◆ Exercise details
How many lines of the records hold the string "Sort"? Reply with the number alone.

Recorded data
▬▬▬▬▬▬

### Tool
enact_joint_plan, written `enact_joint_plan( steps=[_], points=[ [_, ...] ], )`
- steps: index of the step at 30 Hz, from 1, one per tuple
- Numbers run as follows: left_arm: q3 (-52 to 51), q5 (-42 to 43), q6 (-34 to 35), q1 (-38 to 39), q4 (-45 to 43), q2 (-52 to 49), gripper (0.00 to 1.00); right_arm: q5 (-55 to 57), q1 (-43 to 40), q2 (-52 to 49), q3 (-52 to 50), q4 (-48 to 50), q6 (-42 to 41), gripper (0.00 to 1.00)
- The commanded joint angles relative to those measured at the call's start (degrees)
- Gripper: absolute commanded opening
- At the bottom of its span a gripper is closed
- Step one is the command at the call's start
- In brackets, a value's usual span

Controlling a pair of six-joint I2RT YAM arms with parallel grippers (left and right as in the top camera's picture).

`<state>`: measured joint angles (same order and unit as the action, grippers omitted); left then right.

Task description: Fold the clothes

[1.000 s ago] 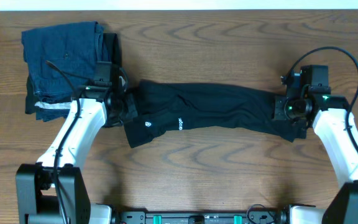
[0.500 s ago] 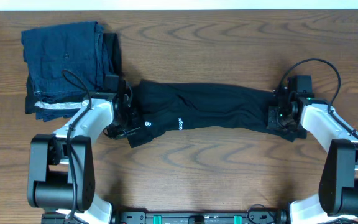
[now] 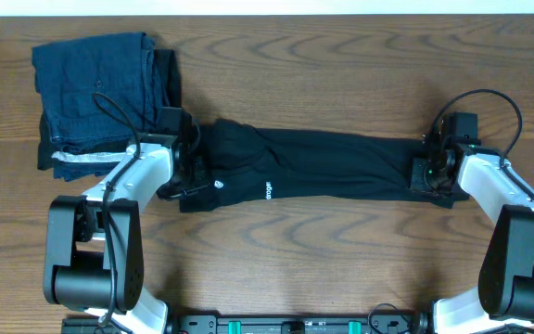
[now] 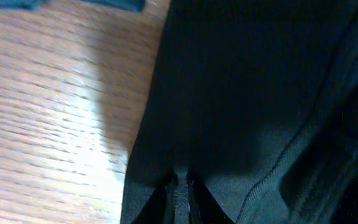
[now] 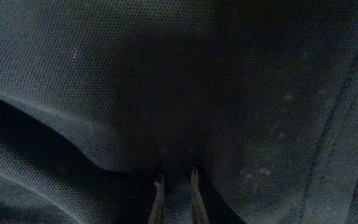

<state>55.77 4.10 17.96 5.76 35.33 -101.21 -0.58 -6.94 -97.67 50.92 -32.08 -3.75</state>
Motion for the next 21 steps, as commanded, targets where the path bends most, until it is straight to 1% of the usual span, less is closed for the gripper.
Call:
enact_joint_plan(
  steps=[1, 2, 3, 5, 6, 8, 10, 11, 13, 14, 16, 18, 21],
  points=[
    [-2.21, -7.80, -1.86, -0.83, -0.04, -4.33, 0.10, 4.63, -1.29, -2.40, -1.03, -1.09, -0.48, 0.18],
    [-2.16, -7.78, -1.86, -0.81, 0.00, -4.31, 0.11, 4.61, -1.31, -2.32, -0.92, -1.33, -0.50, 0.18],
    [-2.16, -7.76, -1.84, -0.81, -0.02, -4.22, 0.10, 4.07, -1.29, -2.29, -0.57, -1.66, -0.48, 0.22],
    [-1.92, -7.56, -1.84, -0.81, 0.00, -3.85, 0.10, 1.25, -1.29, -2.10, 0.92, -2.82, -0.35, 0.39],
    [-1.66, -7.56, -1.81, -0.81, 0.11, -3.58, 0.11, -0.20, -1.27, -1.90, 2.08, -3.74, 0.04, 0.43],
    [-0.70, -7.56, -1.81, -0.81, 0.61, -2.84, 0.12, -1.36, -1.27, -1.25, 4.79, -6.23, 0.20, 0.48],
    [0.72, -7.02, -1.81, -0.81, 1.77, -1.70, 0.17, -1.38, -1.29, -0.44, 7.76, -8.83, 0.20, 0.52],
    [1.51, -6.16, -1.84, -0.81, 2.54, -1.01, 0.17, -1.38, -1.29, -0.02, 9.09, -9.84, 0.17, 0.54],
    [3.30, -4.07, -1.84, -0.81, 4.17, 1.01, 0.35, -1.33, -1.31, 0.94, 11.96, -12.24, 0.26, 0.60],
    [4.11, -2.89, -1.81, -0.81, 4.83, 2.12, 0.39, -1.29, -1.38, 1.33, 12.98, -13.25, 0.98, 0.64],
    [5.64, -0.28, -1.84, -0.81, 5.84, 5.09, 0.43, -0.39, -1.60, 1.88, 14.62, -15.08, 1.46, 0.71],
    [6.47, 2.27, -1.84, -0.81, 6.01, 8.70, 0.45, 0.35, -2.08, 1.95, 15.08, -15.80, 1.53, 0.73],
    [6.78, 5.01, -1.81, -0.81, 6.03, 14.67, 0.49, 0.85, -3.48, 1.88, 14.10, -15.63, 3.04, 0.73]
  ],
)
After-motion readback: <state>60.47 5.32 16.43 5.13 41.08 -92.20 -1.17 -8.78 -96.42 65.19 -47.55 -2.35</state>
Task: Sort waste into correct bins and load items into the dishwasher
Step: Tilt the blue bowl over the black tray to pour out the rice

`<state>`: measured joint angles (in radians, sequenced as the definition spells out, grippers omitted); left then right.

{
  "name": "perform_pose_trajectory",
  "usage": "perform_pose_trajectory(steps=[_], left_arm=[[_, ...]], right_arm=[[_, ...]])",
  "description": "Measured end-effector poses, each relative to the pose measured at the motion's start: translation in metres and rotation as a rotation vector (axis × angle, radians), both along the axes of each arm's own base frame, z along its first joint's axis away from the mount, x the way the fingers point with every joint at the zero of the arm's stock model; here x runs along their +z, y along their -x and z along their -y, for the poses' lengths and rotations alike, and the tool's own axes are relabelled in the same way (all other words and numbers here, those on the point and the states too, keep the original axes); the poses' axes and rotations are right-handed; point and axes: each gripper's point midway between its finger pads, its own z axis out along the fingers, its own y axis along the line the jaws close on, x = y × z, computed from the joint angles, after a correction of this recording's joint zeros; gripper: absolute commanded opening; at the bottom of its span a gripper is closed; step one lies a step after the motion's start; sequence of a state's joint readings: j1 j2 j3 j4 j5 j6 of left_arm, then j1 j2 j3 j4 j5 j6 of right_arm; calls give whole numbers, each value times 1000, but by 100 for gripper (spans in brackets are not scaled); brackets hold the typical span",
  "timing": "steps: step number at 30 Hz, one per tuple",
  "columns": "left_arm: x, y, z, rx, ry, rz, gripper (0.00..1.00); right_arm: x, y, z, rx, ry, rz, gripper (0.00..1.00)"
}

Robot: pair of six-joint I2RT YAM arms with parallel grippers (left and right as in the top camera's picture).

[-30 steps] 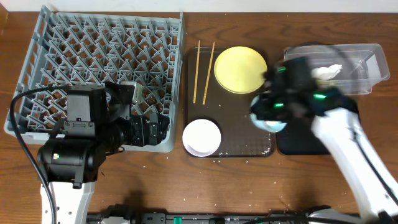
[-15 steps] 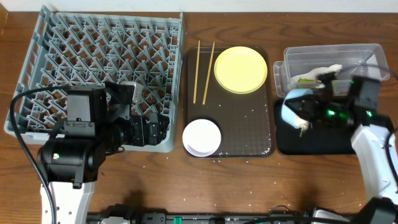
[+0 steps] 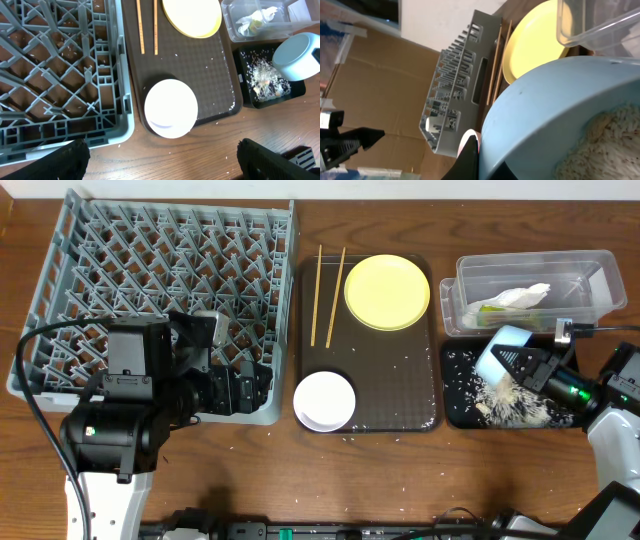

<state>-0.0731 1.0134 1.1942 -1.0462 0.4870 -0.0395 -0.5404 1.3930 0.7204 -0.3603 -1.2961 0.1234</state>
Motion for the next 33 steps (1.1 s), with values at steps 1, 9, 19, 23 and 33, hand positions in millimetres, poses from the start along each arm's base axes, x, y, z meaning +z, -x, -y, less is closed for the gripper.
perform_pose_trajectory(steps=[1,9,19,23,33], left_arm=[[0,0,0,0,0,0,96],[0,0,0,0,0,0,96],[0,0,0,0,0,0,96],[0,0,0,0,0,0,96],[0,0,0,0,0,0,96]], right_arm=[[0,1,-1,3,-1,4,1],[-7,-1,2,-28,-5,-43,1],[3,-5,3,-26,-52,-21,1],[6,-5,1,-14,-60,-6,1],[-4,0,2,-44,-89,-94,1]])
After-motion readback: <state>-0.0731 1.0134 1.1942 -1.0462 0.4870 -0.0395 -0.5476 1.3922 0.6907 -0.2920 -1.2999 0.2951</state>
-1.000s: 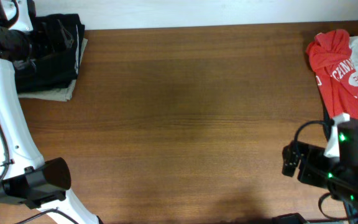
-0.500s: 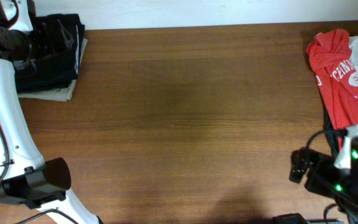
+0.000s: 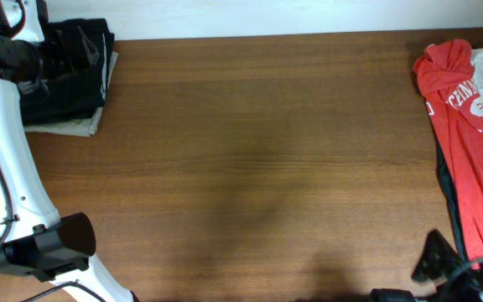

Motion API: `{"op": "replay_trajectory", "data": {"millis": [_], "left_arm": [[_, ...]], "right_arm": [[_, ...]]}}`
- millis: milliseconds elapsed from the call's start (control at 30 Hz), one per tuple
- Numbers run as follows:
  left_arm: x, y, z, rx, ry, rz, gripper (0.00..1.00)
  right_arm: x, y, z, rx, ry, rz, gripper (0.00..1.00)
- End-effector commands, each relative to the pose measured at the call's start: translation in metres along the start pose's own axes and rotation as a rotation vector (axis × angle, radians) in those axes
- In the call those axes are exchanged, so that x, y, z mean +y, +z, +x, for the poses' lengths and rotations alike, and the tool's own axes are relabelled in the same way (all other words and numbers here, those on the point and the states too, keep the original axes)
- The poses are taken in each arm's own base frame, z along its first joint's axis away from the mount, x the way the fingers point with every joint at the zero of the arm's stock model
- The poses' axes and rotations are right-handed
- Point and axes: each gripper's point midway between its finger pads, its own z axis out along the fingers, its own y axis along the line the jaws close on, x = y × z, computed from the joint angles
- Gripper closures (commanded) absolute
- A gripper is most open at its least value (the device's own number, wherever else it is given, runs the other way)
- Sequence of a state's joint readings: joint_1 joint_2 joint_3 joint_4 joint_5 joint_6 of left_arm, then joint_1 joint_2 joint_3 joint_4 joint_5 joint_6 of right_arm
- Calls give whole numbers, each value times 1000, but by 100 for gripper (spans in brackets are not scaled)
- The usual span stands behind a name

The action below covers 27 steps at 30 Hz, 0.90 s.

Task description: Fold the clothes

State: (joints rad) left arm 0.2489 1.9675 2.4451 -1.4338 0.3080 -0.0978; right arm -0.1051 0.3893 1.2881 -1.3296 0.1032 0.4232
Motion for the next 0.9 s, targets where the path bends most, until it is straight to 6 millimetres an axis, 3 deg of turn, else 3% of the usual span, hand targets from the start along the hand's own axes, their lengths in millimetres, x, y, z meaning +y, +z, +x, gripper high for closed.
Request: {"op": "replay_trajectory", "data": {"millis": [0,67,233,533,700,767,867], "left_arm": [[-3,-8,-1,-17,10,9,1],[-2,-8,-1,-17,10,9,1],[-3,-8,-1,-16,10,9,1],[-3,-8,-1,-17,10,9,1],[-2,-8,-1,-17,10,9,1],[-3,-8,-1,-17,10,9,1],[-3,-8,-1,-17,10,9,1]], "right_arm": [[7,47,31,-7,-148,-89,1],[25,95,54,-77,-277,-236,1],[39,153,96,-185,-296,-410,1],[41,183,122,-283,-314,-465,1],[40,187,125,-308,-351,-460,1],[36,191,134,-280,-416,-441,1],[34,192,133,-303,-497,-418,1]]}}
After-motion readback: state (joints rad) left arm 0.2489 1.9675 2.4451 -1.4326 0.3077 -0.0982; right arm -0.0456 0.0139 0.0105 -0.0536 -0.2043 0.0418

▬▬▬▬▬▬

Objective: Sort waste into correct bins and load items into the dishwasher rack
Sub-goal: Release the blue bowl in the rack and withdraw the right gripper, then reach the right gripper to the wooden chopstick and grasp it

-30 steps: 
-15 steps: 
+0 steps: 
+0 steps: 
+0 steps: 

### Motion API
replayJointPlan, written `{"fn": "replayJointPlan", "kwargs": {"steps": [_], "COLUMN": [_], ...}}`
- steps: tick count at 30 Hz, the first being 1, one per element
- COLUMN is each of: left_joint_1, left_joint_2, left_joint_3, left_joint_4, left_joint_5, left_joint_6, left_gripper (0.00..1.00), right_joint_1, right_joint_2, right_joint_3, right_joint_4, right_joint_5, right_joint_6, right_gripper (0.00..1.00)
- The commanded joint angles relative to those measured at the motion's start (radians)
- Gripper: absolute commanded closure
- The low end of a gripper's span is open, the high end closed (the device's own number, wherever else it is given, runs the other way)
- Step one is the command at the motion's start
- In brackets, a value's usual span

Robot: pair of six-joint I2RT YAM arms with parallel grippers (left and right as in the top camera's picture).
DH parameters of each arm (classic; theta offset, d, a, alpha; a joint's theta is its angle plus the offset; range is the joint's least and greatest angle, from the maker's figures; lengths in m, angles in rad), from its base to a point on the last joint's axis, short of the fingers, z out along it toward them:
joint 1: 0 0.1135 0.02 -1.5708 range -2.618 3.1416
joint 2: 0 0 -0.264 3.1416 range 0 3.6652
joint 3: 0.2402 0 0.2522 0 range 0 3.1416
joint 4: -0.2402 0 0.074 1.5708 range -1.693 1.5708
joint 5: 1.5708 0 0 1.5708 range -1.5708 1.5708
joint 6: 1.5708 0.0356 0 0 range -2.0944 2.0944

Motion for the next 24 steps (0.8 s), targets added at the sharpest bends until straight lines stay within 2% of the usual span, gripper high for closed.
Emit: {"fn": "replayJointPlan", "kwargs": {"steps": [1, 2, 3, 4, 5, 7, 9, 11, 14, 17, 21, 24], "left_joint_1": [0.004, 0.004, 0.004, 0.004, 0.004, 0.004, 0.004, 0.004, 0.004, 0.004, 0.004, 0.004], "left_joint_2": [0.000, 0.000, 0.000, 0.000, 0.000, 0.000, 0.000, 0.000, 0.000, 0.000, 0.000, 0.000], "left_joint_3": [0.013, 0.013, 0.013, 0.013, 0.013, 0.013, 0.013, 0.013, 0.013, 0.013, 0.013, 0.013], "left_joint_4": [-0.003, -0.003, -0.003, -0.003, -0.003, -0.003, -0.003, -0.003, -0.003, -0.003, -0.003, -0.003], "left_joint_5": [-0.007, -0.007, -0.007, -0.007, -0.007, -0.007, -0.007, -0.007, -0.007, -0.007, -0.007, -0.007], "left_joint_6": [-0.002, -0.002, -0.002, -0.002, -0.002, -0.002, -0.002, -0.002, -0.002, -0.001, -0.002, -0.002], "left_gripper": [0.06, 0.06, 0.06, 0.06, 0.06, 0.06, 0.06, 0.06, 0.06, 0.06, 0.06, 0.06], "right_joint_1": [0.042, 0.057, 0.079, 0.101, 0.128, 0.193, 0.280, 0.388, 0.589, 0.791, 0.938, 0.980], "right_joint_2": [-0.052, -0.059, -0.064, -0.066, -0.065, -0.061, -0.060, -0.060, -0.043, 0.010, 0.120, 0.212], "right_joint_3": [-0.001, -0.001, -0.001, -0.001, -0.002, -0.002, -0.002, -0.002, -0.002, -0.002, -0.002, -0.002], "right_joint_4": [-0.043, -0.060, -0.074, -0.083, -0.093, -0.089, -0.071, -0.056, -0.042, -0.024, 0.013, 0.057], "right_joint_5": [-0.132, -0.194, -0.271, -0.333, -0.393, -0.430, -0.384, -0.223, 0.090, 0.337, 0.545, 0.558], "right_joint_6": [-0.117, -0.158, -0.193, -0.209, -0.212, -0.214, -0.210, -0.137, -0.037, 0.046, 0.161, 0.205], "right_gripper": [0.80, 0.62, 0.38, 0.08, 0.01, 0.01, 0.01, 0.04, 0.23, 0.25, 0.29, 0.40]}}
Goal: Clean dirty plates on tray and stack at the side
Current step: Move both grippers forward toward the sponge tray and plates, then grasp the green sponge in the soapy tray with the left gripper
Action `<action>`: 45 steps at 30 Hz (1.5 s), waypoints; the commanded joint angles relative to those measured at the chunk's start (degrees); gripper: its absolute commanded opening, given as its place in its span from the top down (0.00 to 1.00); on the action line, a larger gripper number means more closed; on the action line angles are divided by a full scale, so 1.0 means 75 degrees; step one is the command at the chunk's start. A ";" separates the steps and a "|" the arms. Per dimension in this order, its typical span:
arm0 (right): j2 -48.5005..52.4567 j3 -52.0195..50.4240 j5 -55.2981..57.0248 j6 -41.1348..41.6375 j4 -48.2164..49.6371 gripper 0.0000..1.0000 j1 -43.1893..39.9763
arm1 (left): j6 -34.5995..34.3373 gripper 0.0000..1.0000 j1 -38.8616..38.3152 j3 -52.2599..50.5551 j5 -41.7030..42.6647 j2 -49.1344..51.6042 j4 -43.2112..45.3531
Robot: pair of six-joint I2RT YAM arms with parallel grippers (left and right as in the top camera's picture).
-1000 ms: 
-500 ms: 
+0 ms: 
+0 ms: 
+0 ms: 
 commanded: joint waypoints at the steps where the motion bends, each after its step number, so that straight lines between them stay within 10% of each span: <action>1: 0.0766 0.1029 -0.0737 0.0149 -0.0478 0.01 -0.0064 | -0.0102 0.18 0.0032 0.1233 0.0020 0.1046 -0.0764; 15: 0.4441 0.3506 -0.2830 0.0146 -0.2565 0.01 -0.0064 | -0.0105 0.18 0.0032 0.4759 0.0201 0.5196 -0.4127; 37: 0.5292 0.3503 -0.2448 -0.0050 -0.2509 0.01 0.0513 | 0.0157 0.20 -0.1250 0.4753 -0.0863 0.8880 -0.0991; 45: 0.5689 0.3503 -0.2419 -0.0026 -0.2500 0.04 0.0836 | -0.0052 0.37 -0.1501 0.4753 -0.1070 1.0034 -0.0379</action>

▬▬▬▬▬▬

◆ Your response
2